The Court of Appeals did not consider whether the civil penalties were punitive or remedial as per the Mussallam analysis. Instead, it cited public policy preventing a wrongdoer from benefiting from their misconduct. The dissenting opinion acknowledged the public policy against unjust enrichment but argued that not all schools should be penalized for the actions of one school system.

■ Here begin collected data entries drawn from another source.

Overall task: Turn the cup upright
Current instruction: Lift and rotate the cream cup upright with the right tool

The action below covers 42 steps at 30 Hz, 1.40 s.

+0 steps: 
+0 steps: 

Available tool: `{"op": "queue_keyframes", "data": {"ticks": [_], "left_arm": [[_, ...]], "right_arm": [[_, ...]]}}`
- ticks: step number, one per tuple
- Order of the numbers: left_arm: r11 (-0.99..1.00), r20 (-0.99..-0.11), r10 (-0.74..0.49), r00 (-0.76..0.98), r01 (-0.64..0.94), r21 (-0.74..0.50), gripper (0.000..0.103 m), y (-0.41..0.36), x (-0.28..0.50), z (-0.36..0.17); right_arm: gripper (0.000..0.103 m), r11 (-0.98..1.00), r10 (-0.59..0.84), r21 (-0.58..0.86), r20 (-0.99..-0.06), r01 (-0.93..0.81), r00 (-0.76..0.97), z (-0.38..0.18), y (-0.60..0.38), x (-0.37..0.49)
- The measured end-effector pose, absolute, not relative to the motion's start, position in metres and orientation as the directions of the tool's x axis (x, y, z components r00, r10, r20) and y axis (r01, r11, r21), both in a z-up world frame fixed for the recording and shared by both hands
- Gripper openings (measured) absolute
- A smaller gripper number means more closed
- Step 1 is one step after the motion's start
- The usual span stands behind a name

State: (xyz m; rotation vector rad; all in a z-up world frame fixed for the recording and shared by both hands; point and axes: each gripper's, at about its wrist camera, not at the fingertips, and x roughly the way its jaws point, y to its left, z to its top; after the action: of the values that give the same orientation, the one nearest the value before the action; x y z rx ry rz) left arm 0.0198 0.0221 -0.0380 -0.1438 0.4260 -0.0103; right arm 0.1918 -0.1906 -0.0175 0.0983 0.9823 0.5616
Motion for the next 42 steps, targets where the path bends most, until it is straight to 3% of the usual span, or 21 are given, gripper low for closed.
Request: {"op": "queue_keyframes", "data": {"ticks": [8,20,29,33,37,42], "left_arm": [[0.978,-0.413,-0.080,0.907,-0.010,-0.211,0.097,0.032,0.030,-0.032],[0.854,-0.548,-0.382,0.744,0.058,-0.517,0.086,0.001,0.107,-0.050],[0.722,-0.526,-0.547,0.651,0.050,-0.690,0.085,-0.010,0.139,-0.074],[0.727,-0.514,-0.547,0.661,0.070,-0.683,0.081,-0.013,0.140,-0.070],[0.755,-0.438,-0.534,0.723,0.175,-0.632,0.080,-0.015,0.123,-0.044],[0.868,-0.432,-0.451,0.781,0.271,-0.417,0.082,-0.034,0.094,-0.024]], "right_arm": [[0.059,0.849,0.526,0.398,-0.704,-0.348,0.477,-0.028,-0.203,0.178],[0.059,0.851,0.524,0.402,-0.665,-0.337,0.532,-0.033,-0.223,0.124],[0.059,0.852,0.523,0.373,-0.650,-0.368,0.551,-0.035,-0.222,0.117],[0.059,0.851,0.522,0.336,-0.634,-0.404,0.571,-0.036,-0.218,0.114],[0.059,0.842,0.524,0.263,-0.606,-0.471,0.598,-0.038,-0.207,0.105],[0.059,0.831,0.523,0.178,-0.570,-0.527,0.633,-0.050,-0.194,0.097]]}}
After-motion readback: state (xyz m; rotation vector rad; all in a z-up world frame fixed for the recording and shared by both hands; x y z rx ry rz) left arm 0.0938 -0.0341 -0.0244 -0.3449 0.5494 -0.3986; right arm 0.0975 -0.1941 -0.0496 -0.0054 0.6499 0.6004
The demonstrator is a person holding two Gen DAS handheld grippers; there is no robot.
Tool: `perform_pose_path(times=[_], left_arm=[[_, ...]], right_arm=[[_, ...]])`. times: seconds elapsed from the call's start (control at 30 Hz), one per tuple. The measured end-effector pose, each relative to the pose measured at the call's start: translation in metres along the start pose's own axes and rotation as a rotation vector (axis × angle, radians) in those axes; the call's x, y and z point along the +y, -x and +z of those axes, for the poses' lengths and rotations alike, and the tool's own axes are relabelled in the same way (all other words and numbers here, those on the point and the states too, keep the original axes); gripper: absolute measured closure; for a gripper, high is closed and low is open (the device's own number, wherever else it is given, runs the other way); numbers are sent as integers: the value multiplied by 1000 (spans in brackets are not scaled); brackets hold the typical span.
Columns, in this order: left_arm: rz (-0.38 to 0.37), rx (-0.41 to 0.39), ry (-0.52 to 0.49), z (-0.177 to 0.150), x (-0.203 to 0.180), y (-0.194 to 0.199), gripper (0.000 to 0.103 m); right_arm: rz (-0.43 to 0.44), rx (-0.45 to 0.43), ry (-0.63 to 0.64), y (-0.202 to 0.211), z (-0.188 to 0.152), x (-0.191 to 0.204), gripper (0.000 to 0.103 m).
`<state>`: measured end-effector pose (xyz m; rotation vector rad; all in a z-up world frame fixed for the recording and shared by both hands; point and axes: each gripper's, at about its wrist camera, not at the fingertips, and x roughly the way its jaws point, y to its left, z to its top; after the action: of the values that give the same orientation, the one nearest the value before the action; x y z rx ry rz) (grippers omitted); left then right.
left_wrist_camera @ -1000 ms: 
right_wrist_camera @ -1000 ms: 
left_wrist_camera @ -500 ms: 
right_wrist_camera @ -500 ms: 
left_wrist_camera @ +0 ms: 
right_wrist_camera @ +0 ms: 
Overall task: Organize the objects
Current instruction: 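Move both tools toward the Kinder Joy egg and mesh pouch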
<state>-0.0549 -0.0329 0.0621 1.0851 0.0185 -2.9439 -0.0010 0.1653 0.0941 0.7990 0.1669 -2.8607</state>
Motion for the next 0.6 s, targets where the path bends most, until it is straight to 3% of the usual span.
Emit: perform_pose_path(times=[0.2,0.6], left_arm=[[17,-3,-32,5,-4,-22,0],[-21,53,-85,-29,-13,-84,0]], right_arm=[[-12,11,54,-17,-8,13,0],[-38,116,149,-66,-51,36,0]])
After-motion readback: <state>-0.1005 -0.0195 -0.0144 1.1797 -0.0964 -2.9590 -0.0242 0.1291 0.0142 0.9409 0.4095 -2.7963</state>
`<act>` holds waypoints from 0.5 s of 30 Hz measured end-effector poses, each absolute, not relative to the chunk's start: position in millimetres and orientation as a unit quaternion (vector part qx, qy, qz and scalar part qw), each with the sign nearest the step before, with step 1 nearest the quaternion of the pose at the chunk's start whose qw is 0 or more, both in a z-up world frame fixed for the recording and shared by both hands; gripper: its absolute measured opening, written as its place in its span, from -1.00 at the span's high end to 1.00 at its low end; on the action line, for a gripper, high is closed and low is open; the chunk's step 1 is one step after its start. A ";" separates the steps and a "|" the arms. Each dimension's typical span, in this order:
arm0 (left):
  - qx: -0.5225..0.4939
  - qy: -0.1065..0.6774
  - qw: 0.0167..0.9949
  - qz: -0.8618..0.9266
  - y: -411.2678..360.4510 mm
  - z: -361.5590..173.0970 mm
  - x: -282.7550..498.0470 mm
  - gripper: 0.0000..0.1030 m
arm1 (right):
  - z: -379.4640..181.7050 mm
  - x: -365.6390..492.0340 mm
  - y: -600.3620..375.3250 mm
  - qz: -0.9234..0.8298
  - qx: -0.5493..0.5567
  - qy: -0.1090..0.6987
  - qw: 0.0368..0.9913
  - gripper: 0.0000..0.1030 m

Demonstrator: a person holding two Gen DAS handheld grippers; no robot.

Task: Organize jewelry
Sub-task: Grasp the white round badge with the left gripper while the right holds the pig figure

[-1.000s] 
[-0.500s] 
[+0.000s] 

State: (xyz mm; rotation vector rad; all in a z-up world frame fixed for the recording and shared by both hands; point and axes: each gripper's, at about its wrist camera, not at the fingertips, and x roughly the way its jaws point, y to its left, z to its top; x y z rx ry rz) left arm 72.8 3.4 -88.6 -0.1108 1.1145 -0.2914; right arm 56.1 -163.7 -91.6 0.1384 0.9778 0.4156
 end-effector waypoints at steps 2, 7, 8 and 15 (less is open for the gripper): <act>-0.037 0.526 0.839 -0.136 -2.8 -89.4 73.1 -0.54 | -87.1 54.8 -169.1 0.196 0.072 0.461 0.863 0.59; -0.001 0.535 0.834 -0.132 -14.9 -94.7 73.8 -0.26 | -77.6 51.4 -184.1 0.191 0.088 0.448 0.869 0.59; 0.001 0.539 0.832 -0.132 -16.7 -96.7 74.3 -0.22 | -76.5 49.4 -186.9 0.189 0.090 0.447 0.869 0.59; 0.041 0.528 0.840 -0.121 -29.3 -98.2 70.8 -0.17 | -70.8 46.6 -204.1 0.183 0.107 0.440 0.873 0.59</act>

The ruling clarifies that the distribution of funds from civil penalties collected from local public school systems does not penalize other school systems for the wrongdoing of one. Instead, the offending school system is excluded from the calculation of fund distribution among the remaining schools. The dissenting opinion suggests that only the eligible school systems should receive funds, excluding the one that committed the wrongdoing. However, the court emphasizes that according to Article IX, Section 7 of the North Carolina Constitution and relevant statutes (N.C.G.S. 115C-457.1 through -457.3), all civil penalty funds must be allocated to the Civil Penalty Fund for distribution to all public schools, without exceptions for schools that have committed violations. The court notes that public policy issues are for legislative determination, and since the General Assembly did not provide exceptions in the distribution scheme, all civil penalty funds must be remitted to the Civil Penalty Fund and distributed statewide as mandated. The court affirms in part and reverses in part the Court of Appeals' opinion, remanding the case for further proceedings consistent with this ruling. Justice NEWBY did not participate in the decision. Additionally, it notes the amendment to Article IX, Section 7 effective January 1, 2005, which allows the General Assembly to allocate civil penalty proceeds to a state fund for public schools, but this amendment does not apply to the current litigation initiated on December 14, 1998.